性癖

 色鮮やかで、つるんとした、まるい物に弱い。

 フユサンゴの実を見かける時期になると、しみじみと思う。

 そんな時期に鉱物即売会の祭典があって、いそいそと出かけてしまい、色鮮やかでつるんとした磨き石や、結晶の断面の鋭利なきらめきや、熟練の職人さんがカットした石の底から立ち上る光に、目を奪われてしまう。下手をすると魂まで奪われて鞄から財布が出ることもあるし、時間もすっ飛んでいって、ちょっと一回りしてからお昼ご飯をと思っていたら三時間を過ぎていたりする。

 くたびれはするけれど「眼福」という言葉のとおりに、幸せな気分のまま、帰りの電車に乗る。始発だから、並んで待てば、座って帰れるし。


 しかしながらもうひとつ弱いものがあって。

 自分よりしんどそうな人がいたら、尻がもぞもぞして落ち着かなくなるのだ。

 人によっては「この偽善者が」と罵りたくなるだろうが、自分からすればこれを気にせず座っていられる人のほうが羨ましくもある。

 たとえ、団塊の世代くらいのおじさんおばさんの三人組が座席すべて埋まっている状態の車両に乗り込んできて、おばさまが「次のにしましょうよ」と気弱に意見したらおじさんたちが大丈夫大丈夫と言いだし、「若いもんの前に立って、座りたいと言って立たせりゃいいんだよガハハ」などと大変傲慢に聞こえる言い方をしていたとしても――後で夫に報告したところ「おれならそんなん無視するわ」と切り捨てたし実際に他のどなたも一切動こうとしなかった――放っておけなくなり、おばさまのところへ歩いていって、よければどうぞ座ってくださいと言ってしまう。だって背が丸まってくたびれていらっしゃるのだもの。
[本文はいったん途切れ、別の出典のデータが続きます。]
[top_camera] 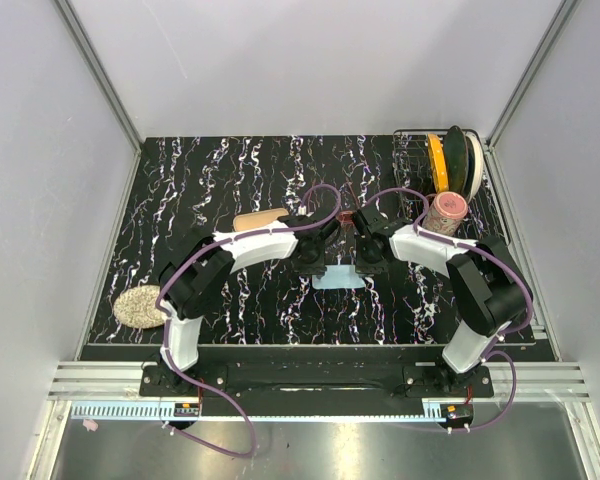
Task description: Organize the sunglasses
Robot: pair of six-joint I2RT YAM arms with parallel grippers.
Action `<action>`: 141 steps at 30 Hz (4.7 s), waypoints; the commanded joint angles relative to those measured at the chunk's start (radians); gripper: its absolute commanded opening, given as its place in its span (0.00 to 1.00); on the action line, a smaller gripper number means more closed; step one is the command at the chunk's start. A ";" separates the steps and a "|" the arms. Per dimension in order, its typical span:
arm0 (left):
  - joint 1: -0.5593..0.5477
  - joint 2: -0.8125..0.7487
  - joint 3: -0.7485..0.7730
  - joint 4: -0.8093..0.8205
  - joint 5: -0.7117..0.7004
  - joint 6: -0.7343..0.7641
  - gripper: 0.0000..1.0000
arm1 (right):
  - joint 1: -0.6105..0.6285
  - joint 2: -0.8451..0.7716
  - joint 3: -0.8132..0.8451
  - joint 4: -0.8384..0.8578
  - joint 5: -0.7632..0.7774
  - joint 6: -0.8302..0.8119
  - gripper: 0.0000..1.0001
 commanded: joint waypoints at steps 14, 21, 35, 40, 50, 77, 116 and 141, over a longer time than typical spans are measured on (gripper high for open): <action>-0.015 0.084 0.011 -0.053 -0.047 -0.034 0.14 | 0.014 0.002 -0.026 0.041 -0.013 0.005 0.00; -0.015 0.075 0.023 -0.053 -0.054 -0.025 0.02 | 0.013 -0.004 -0.026 0.051 -0.032 -0.001 0.00; 0.027 -0.043 0.117 -0.044 -0.024 0.050 0.00 | 0.013 -0.070 0.054 0.064 -0.087 0.005 0.00; 0.068 -0.091 0.128 -0.054 -0.019 0.069 0.00 | 0.013 -0.076 0.121 0.057 -0.101 0.021 0.00; 0.143 -0.168 0.137 -0.087 -0.022 0.135 0.00 | 0.013 -0.012 0.276 0.037 -0.121 0.031 0.00; 0.444 -0.306 0.113 -0.205 -0.025 0.345 0.00 | 0.114 0.341 0.747 0.039 -0.226 0.103 0.00; 0.541 -0.117 0.063 -0.173 0.073 0.408 0.00 | 0.160 0.609 0.963 -0.125 -0.169 0.065 0.00; 0.542 -0.085 -0.007 -0.076 0.019 0.443 0.00 | 0.160 0.516 0.716 0.047 -0.180 0.057 0.00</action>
 おばさまはためらっていらしたが、おじさんたちに促されて、私が誘導した席に座った。ほんとうは三人ともどうぞと言いたかったのですけど、お尻が一つしかなくって、残念です三つに割れてればよかったのに――とぼやいたらやっと笑ってくださったのでほっとした。

 実際の「若いもん」でも譲りたくない時だってあるし、表には出ないだけで譲れない状態の時だってあるのだ。おじさんたちに説教してやろうと、思い立ったのは駅を降りてからだった。遅い。私が座っていた席の近くの人たちは、そのまま座っていられただろうか、私が余計なことをしたせいで、もやもやしなかっただろうか。それも気になって、私のほうがもやもやした気分のまま、駐輪場に向かって歩いていたら、フユサンゴの実が道の端でつるんと輝いていた。

 日暮れ近く、立地のために薄暗くなったところでも、あのオレンジ色は目立つ。

 石のカーネリアンは真冬の夜の暖炉のような、暖かみのあるオレンジ色だった。穏やかな、にじみ出るような色のオレンジとはまた違う、鮮やかな実の色だった。もやもやなんて吹っ飛ばしてしまいそうな色にほっと心をなぐさめられて、また駐輪場に向かって歩いた。